For Eisenheim, the moment proves to be a distraction, only because Sophie happens to be a woman he was madly in love with years earlier. Her sudden reappearance manages to rekindle a romance between the two. He urges her to leave Leopold, but she maintains that it can’t be done.
Without giving away too much, the rest of the story involves a murder, and it’s one that Prince Leopold intends to have Inspector Uhl tie Eisenheim to at any cost. But The Illusionist is about to reveal the truth behind the crime through a series of performances. Once the truth is revealed, you will find yourself amazed, then you’ll discover the real truth during the film’s final moments, which will leave you stunned.
With its fine directing, mysterious plot and a lineup of excellent performances, The Illusionist is a must see for those in search of a good plot trickery. It all adds up to a sweeping romantic mystery that you are bound to keep in your head long after you see it.

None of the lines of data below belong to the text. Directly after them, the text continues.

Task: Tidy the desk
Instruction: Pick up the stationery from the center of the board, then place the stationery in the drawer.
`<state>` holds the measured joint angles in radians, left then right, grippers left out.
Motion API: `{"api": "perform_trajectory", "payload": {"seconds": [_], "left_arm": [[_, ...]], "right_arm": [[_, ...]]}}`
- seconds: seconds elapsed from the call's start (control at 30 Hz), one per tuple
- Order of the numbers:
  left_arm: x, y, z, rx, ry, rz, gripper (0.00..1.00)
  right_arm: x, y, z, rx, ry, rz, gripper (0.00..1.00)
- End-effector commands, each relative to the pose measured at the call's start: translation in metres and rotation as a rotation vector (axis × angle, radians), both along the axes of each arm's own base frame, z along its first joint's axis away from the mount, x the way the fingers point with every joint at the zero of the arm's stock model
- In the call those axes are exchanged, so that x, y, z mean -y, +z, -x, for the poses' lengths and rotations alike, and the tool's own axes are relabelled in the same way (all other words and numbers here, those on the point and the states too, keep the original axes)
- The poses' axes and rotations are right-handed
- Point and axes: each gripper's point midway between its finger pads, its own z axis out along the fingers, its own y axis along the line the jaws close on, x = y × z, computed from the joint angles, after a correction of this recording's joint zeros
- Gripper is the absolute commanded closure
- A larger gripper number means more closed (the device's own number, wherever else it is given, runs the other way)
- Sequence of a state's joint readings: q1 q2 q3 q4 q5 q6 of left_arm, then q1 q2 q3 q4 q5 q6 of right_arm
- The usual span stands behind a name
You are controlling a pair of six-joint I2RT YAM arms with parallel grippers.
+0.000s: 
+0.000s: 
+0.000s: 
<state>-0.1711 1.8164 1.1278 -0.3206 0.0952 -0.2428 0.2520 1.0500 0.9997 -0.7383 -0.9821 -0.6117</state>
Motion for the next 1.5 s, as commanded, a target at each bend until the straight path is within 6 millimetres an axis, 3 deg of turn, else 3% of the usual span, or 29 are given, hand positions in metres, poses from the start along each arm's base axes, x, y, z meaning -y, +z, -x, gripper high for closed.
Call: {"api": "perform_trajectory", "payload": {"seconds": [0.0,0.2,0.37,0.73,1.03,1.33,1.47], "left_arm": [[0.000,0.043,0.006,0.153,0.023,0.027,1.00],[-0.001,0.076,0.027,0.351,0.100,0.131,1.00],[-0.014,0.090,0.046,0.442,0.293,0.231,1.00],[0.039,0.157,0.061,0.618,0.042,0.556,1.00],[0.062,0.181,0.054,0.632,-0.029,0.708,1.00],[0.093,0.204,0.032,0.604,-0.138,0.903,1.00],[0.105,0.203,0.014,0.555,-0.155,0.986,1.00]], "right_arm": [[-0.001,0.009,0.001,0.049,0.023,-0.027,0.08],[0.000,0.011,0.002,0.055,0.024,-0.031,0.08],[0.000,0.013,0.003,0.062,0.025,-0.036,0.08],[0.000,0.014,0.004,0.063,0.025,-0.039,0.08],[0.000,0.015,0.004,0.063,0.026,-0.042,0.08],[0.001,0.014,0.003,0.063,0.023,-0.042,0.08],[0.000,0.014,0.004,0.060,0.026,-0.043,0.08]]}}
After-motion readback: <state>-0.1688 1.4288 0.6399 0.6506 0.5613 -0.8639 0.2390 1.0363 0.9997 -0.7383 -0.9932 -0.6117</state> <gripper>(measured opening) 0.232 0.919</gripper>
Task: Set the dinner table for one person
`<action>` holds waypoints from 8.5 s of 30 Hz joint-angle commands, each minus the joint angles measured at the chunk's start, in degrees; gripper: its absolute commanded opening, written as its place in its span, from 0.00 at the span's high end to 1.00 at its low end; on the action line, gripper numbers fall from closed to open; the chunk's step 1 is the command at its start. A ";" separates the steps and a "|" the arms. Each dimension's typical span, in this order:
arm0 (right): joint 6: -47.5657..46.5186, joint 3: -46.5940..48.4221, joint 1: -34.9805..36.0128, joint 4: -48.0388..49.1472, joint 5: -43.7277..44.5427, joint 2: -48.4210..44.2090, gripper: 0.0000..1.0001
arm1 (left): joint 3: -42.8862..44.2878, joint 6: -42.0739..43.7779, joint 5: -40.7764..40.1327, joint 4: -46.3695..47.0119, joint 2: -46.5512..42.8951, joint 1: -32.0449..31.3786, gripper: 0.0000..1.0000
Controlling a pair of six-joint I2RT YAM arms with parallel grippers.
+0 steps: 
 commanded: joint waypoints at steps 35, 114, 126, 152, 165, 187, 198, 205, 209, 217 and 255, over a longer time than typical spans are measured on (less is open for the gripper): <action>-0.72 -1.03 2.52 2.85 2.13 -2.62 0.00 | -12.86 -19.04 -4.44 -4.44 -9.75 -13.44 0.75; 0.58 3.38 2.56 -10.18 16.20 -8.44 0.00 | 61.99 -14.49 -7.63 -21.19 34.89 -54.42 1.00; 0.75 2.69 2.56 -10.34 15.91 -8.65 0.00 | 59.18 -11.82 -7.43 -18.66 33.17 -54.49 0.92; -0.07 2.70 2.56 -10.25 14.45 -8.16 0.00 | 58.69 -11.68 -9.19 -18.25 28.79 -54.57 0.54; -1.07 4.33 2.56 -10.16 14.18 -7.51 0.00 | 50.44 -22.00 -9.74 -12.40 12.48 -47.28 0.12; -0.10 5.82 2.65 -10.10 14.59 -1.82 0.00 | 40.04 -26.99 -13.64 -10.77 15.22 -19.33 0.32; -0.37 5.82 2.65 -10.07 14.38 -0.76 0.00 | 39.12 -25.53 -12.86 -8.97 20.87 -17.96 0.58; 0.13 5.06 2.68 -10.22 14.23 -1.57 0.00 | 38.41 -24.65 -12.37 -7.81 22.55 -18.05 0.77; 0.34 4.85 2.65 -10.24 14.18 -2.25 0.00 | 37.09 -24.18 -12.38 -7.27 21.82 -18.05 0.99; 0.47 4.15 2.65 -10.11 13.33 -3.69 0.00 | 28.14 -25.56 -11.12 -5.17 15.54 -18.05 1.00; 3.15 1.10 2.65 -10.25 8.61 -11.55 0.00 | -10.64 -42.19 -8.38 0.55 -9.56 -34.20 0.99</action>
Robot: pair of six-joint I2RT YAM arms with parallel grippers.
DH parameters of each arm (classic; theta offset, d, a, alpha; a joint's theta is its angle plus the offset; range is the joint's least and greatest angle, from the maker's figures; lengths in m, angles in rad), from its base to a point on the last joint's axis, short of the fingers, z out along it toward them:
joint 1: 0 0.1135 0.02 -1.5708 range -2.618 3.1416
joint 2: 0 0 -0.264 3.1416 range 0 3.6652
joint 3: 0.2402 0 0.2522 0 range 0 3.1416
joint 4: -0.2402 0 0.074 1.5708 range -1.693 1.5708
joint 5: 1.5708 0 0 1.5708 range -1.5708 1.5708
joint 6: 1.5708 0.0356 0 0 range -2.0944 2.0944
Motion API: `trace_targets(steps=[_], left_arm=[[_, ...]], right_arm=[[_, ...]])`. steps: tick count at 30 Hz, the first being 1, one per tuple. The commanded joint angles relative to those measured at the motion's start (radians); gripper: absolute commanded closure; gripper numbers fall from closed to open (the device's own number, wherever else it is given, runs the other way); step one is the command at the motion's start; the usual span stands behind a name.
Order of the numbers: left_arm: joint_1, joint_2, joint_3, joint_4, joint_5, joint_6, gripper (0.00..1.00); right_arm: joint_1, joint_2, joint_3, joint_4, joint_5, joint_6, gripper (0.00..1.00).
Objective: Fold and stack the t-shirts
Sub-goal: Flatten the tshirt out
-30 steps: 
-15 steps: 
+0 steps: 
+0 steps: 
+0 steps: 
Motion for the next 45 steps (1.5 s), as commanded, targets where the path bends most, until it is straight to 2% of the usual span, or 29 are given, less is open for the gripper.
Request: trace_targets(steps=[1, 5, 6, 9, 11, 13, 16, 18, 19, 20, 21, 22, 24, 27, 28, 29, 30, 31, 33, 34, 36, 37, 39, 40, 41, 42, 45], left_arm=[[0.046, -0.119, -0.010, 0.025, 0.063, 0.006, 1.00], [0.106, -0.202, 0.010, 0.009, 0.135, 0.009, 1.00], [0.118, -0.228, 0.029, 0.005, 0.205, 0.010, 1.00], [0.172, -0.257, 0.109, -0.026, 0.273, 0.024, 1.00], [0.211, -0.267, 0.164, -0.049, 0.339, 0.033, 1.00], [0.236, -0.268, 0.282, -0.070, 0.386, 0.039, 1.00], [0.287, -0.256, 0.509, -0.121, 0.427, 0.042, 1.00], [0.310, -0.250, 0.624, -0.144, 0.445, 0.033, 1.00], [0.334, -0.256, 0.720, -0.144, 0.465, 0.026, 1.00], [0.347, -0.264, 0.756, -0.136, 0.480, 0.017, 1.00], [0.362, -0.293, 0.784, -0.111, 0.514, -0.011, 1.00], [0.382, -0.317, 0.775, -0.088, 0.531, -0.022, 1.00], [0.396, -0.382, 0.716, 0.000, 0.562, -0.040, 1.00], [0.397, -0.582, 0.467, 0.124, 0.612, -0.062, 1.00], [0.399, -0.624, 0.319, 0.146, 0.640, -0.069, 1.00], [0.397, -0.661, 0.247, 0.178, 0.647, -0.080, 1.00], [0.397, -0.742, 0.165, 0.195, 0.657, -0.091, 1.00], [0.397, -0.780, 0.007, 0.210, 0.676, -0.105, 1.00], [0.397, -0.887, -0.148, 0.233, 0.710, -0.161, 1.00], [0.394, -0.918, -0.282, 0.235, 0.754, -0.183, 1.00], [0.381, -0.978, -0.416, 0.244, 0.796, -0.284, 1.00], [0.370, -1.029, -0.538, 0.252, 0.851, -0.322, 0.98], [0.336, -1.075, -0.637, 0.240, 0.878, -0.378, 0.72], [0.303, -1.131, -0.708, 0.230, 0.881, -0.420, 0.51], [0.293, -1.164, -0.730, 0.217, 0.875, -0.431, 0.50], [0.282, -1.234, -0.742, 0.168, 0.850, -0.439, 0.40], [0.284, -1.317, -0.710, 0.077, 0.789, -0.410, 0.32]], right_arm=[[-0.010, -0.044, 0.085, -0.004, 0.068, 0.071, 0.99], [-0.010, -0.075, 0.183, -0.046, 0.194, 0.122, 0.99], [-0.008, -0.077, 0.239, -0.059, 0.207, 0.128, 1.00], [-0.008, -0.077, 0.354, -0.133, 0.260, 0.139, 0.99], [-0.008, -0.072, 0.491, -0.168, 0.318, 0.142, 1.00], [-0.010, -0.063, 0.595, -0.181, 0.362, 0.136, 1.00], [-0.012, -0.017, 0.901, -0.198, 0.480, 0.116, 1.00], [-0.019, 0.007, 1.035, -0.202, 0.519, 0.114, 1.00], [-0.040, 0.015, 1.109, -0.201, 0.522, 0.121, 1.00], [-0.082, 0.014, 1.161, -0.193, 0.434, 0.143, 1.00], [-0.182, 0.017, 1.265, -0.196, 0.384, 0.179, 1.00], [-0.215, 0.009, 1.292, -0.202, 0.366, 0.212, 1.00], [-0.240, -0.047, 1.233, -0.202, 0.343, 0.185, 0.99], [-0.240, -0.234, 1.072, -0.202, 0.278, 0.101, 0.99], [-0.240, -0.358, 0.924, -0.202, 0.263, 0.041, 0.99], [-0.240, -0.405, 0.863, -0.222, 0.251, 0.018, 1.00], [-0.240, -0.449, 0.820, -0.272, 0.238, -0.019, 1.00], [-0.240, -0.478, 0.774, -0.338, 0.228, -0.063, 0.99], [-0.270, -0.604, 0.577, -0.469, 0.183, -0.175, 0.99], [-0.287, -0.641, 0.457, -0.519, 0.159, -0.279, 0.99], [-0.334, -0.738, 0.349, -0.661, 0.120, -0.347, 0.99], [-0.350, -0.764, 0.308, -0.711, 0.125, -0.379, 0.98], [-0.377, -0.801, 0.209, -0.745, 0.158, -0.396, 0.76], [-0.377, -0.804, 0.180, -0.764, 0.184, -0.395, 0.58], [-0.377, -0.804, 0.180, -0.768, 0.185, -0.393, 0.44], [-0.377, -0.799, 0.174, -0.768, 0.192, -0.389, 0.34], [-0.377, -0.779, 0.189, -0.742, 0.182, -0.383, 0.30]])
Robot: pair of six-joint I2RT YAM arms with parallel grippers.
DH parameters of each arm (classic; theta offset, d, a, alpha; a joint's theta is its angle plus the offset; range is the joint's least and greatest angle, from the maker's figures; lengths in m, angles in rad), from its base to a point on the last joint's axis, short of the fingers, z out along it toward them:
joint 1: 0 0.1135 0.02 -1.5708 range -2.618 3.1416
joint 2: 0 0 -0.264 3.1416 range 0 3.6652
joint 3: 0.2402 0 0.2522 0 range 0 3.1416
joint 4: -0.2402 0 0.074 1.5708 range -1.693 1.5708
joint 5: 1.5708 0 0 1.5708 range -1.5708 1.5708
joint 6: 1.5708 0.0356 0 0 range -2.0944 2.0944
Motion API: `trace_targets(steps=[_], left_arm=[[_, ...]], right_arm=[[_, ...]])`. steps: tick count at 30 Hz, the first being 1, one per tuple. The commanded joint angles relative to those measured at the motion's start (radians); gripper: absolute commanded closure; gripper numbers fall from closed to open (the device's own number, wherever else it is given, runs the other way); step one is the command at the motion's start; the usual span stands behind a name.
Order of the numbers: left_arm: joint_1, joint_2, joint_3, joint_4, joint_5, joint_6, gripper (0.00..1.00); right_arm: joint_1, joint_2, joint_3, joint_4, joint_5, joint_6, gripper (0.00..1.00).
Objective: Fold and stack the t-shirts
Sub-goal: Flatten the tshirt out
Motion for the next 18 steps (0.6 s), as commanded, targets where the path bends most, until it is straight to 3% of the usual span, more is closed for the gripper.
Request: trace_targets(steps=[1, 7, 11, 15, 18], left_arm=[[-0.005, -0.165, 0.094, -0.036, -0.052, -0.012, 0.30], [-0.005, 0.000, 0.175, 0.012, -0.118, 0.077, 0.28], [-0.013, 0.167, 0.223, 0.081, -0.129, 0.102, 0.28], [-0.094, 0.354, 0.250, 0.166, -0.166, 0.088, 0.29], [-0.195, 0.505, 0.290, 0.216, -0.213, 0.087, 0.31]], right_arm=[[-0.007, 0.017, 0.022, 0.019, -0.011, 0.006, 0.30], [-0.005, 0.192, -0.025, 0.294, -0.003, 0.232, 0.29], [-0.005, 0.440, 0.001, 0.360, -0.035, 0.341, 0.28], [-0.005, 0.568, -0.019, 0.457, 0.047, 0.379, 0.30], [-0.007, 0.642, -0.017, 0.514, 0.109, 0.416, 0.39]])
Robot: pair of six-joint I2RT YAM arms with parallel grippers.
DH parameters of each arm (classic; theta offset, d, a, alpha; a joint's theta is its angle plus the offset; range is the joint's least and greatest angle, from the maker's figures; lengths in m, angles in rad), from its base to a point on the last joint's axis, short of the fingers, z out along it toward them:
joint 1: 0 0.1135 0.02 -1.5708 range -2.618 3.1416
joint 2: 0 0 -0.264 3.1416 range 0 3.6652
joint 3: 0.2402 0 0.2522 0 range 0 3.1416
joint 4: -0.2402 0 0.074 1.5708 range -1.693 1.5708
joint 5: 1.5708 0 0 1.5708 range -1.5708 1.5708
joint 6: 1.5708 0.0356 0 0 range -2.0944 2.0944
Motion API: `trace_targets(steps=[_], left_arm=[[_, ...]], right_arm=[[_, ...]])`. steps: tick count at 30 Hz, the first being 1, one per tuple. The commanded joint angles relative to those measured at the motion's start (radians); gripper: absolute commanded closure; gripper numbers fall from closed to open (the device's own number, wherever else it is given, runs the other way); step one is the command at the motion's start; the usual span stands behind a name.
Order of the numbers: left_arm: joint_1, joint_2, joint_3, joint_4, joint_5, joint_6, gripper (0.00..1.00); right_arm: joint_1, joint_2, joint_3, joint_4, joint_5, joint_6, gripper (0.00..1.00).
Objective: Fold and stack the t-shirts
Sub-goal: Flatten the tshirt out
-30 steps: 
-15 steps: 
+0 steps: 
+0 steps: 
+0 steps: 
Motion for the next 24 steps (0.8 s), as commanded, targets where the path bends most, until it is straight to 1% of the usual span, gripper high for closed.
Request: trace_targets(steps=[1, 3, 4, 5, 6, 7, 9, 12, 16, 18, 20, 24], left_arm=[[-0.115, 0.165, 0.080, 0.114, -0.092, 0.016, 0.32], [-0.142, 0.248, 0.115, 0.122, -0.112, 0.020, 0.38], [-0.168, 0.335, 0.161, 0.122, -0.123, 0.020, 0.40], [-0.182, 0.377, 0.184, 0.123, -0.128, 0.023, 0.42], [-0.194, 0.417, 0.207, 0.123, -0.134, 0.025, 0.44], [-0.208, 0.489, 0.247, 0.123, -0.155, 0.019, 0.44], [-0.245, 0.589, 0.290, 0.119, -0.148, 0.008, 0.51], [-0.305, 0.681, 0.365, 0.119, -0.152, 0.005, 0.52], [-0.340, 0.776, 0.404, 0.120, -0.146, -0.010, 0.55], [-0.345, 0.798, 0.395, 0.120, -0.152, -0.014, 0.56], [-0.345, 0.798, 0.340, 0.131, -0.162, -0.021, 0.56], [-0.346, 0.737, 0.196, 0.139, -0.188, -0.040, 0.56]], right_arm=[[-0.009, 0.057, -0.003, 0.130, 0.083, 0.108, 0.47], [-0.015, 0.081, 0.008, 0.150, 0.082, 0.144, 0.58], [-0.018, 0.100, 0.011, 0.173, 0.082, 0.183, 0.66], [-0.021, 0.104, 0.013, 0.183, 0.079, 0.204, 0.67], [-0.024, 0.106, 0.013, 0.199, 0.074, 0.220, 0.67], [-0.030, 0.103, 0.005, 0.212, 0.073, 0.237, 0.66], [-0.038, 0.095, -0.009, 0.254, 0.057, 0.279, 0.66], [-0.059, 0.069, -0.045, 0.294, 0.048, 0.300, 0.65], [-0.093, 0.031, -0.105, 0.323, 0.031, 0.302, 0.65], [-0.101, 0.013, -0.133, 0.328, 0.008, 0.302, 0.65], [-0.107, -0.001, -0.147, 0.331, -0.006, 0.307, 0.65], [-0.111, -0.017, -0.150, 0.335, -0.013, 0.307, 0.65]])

This is without question the most flawed video presentation I’ve seen in quite a while. Hopefully, the problems will lie within the Screener Disc copy I was sent, and the actual release will look far better. In the meantime, the presentation I saw was decent looking at times, but had one too many instances of murkiness and noticeable pixelation. Again, I’m hoping it was just due to the edition I was sent. The final product may end up looking way better.
The 5.1 mix on the disc is grandly satisfying. Mostly a dialogue driven film, the sound mix incorporates music playback very well and generates some nice intensity during the more suspenseful moments. Dialogue is heard in outstanding clarity as well.
Featured on this disc is a commentary with writer/director Neil Burger, as well as two very brief featurettes, “The Making of The Illusionist” and “Jessica Biel on The Illusionist”. Also featured are trailers for this and additional Fox titles.
The Illusionist is a wondrous art of cinematic magic. Edward Norton leads a fantastic cast in a thrilling period piece that will leave you stunned and amazed. Watch carefully!